Task running in the flavor of nodejs and gulp
Download nodejs
After downloading, open up a command prompt and navigate to your project source. For example:
cd "C:\Users\beloud\Documents\Visual Studio 2013\Projects\YourProject"
Initialize a node project by running npm init. This will ask you a bunch of questions about your project. After completion, it will create a file, package.json, which will track your node dependencies and project details.
Now we need to install a few packages. In the command prompt, enter the following commands:
npm install gulp -g
npm install gulp --save-dev
npm install gulp-less --save-dev
npm install gulp-minify-css --save-dev
npm install gulp-if --save-dev
We install gulp globally, so we can use it anywhere (it will add a path for you). Then we install a handful of packages locally to our project that will be doing that actual work (minifying, processing, etc).
Create a file in the same directory as your package.json named gulpfile.js.
Now we need to create our actual tasks. In gulpfile.js, add the following:
//these are the modules that we'll be using in our task
var gulp = require('gulp'),
less = require('gulp-less'),
gulpif = require('gulp-if'),
minifycss = require('gulp-minify-css');
var isDebug = true; // I usually have a config.js file that has this and some handy static paths that I'll be referencing regularly. Then I just require it above.
gulp.task('default', function() {
return gulp.src('Content/less/**/*.less')
.pipe(less())
.pipe(gulpif(isDebug === false, minifycss())) //the first argument is the condition, the second is the method to call if the condition is true
.pipe(gulp.dest('Content/css'));
});
Run gulp in command prompt. That will run the default task. Basically, it will look for any less files in all directories under Content/less, compile them to css, minify them if isDebug is false and output it to Content/css.
Let's make it a little bit more awesome by adding a watch. Add the following to gulpfile.js:
gulp.task('watch', function() {
// Watch .less files
gulp.watch('Content/less/**/*.less', ['default']);
});
Upon running gulp, the task will stay alive until manually terminated. It will watch for changes made to any less file in Content/less and will re-run the task upon saved changes.
Now, you just need to include the name of the css file as it will remain the same, regardless of the environment.
This is a very basic example of using a task runner to achieve what you're trying to do. You can do a whole lot more with nodejs, gulp and everything else I've referenced. I would personally suggest this because, it is way more powerful than the one-off tools you're currently using and Visual Studio 2015 is already heavily relying on this new methodology so you'll most likely have to learn this anyways.

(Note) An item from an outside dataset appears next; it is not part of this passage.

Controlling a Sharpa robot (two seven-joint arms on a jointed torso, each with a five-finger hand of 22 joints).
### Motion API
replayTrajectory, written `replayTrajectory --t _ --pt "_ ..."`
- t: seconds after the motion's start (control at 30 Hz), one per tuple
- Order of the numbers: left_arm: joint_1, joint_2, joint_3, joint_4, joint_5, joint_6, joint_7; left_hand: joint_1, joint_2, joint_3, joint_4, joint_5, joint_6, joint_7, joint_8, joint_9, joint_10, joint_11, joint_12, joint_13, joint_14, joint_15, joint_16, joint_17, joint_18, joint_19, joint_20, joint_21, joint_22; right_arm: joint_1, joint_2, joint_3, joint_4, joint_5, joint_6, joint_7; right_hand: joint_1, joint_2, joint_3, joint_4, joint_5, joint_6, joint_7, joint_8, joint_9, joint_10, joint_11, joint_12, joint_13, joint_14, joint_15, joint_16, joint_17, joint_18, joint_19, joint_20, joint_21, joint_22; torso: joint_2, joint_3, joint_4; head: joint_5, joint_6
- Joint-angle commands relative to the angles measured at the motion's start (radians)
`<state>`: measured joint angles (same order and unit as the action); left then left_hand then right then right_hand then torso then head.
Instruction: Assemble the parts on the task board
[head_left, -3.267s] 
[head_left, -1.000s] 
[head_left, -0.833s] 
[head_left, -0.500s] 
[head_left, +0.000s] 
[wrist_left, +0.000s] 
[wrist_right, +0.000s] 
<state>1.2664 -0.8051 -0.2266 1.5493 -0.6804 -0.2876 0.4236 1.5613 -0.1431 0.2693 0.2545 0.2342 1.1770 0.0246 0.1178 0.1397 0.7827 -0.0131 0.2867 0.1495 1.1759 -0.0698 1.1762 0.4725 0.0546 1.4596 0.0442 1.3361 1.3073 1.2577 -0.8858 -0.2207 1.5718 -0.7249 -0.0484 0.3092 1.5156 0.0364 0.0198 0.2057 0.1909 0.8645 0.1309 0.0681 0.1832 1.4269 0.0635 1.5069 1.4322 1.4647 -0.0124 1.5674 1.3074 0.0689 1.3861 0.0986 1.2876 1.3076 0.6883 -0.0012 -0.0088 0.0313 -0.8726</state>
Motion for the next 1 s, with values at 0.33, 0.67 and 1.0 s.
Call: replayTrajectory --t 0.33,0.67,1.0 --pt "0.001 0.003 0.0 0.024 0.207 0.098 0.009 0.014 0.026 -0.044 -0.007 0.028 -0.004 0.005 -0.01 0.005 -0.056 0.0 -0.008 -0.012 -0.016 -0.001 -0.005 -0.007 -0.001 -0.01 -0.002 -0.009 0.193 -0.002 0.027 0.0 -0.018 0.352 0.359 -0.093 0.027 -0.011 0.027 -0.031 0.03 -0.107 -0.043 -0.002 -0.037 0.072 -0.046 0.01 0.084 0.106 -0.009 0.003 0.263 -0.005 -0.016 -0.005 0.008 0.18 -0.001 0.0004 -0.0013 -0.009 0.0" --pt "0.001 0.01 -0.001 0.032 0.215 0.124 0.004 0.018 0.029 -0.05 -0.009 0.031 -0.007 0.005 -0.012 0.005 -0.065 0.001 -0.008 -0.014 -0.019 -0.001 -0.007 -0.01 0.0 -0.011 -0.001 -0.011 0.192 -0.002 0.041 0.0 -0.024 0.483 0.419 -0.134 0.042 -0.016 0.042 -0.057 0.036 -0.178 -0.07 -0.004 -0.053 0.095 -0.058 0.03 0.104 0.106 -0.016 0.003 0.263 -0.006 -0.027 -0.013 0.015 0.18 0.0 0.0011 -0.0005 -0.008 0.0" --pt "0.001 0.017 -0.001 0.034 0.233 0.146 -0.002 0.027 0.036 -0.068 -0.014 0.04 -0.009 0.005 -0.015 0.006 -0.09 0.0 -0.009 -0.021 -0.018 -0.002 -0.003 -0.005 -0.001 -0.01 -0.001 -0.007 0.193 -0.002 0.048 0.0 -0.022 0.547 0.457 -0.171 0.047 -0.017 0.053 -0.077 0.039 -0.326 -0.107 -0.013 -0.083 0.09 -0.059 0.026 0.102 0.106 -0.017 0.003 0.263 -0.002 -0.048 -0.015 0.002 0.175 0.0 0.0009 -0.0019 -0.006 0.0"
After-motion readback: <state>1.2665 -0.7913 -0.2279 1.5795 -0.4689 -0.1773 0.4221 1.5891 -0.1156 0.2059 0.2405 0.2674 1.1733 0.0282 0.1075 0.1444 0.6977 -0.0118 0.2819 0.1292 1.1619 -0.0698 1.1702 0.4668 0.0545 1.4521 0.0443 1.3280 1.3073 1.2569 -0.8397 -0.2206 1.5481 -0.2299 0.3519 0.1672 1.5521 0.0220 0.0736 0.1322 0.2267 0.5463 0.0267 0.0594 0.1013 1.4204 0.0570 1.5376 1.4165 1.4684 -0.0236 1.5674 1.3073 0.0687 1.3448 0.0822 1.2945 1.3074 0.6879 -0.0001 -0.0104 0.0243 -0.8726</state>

You can learn more by following this really amazing tutorial, Getting started with gulp, by Mark Goodyear.
Grunt (and gulp) support is added in the next Visual studio. This is the javascript developers tools for doing the same thing - bundling for production.

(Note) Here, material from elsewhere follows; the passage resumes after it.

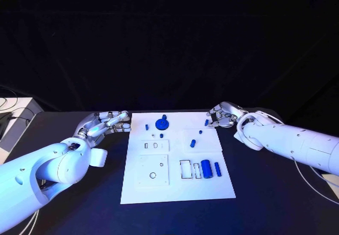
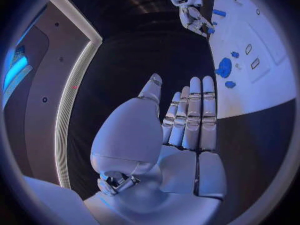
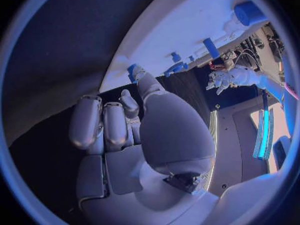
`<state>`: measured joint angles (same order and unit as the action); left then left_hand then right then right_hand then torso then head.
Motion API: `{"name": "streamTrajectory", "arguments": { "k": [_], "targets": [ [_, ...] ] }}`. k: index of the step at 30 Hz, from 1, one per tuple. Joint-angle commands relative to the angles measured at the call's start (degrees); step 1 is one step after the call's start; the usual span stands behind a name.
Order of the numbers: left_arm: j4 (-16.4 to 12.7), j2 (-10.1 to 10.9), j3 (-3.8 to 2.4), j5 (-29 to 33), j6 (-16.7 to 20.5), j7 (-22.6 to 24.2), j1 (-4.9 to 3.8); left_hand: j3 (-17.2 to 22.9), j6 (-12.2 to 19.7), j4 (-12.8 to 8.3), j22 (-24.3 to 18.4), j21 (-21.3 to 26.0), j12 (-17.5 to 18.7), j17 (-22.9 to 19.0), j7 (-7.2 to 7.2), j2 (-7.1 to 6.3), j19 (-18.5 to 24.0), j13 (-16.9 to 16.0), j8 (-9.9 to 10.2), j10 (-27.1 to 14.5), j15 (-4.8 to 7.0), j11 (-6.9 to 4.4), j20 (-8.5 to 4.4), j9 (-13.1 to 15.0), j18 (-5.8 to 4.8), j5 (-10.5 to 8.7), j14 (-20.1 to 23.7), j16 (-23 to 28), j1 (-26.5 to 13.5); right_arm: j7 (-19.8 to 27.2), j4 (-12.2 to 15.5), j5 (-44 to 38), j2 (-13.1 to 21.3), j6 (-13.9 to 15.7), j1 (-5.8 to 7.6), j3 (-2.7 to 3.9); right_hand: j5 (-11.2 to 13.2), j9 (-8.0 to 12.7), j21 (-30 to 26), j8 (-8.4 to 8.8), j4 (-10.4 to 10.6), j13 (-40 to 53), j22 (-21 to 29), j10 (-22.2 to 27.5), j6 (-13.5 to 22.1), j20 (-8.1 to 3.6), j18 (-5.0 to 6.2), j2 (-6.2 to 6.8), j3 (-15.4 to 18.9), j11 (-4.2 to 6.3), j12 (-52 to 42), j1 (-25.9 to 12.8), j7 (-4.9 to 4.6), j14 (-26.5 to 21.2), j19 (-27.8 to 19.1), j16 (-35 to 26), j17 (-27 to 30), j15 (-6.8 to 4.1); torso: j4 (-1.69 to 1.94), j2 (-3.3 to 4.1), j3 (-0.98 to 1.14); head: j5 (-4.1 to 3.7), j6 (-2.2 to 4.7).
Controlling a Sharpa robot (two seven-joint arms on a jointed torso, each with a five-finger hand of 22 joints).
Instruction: Assemble the parts on the task board
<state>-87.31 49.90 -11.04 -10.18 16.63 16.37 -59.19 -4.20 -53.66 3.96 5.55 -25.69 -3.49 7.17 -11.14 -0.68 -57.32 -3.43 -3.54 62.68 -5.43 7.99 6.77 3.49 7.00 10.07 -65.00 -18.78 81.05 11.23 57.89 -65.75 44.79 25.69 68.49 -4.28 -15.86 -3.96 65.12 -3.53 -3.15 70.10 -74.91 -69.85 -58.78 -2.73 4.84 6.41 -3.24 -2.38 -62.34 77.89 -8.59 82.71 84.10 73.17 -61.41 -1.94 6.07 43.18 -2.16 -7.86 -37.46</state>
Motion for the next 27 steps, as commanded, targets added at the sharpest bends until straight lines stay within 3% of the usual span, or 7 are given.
{"name": "streamTrajectory", "arguments": {
  "k": [1,12,20,23,27],
  "targets": [
    [-0.09,-0.07,-0.04,-0.25,-0.95,0.54,0.0,-0.21,-0.18,-0.01,-0.05,-0.25,-0.14,-0.07,0.16,0.34,0.14,-0.03,0.0,0.35,0.19,0.14,-0.25,0.06,-0.59,-0.18,-0.04,-0.14,0.44,-0.61,-0.11,-1.1,-0.21,-1.7,-0.09,-0.04,-0.17,0.0,0.33,-0.21,0.28,0.13,-8.88,-0.28,-0.64,0.11,0.72,-0.5,-0.11,0.18,-0.24,-0.41,0.13,0.21,2.62,-0.41,-0.03,-0.05,0.02,0.05,0.01,0.07,-0.27],
    [-0.02,-0.04,-0.04,-0.27,-0.89,0.46,-0.01,-0.25,-0.06,-0.01,-0.05,-0.23,-0.14,-0.06,0.14,0.35,0.11,-0.03,0.0,0.24,0.18,0.16,-0.26,0.06,-0.6,-0.18,-0.05,-0.13,0.46,-0.83,0.2,-1.89,-0.37,-3.34,-0.3,-0.13,-0.13,0.02,0.33,-0.2,0.15,0.28,-8.89,-0.43,-0.92,0.04,0.68,-0.51,-0.04,0.24,-0.38,-0.49,0.23,0.24,2.62,-0.44,-0.11,-0.11,0.04,0.02,0.03,0.11,-0.37],
    [-0.01,0.05,-0.04,-0.28,-0.9,0.39,-0.01,-0.25,0.0,-0.06,-0.06,-0.21,-0.13,-0.06,0.17,0.39,0.09,-0.02,0.0,0.18,0.19,0.16,-0.26,0.06,-0.59,-0.17,-0.07,-0.12,0.54,-2.47,0.67,-2.37,-0.24,-2.19,-0.37,-0.15,-0.24,0.02,0.28,-0.2,0.68,0.46,-8.87,-0.52,-1.05,-0.03,0.67,-0.05,0.43,0.28,-0.51,-1.37,0.33,0.27,2.66,-0.46,-0.17,-0.14,0.0,0.04,0.06,0.07,-0.27],
    [-0.01,0.07,-0.04,-0.28,-0.92,0.36,-0.01,-0.25,0.0,-0.06,-0.06,-0.21,-0.13,-0.06,0.17,0.39,0.09,-0.02,0.0,0.18,0.19,0.16,-0.26,0.06,-0.59,-0.17,-0.07,-0.12,0.54,-4.02,1.11,-2.76,-0.18,-0.66,-0.4,-0.15,-0.42,-0.01,0.25,-0.23,2.15,0.56,-8.86,-0.57,-0.86,-0.05,0.69,0.99,1.19,0.3,-0.59,-3.21,0.47,0.34,2.75,-0.32,-0.37,-0.15,0.01,0.06,0.05,0.01,-0.24],
    [0.01,0.07,-0.04,-0.28,-0.98,0.32,0.0,-0.26,0.13,-0.06,-0.06,-0.21,-0.12,-0.06,0.16,0.38,0.09,-0.02,0.02,0.07,0.18,0.19,-0.27,0.05,-0.6,-0.18,-0.08,-0.12,0.54,-6.49,1.77,-3.69,-0.15,1.63,-0.46,-0.15,0.16,-0.13,0.09,-0.38,7.53,0.67,-8.84,-0.45,-0.99,-0.1,0.73,3.17,2.77,0.31,-0.51,-6.92,0.66,0.37,2.88,-0.23,-0.51,-0.29,0.0,0.07,0.06,0.0,-0.16]
  ]
}}
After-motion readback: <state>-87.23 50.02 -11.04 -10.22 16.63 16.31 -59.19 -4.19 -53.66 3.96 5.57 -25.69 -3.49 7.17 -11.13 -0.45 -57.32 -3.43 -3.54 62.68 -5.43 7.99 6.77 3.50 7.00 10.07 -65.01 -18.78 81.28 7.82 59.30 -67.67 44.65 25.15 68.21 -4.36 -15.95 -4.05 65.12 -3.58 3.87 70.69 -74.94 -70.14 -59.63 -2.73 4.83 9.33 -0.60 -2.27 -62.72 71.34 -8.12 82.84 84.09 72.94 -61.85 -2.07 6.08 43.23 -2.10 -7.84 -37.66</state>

Grunt can create a build version that is not minified for testing but minified for production. I might take some more time and effort but it is the future instead of the MS try they did with bundling. You can already use grunt if you have Node.js installed and be ready for the future.
There is plenty of getting started resource out there. See also Introducing Gulp, Grunt, Bower, and npm support for Visual Studio
Is this my only option or is there a better way to achieve this?
It's not your only option, but since you are working in the realm of MVC it's one of the better options. Since it is designed to be leveraged at different levels, such as individual pages as well as layouts, it will take care of generating the appropriate link.
In general, I would recommend you use a server side bundling framework oriented to MVC so that it can handle the link generation and gives you an intuitive API.
SquishIt is an open-source framework that integrates well with MVC, and is also capable of being switched based on criteria such as a debug flag to generate the original source versus minified versions.
Both SquishIt and the new builtin MVC bundles are fairly similar in terms of what they are meant to accomplish.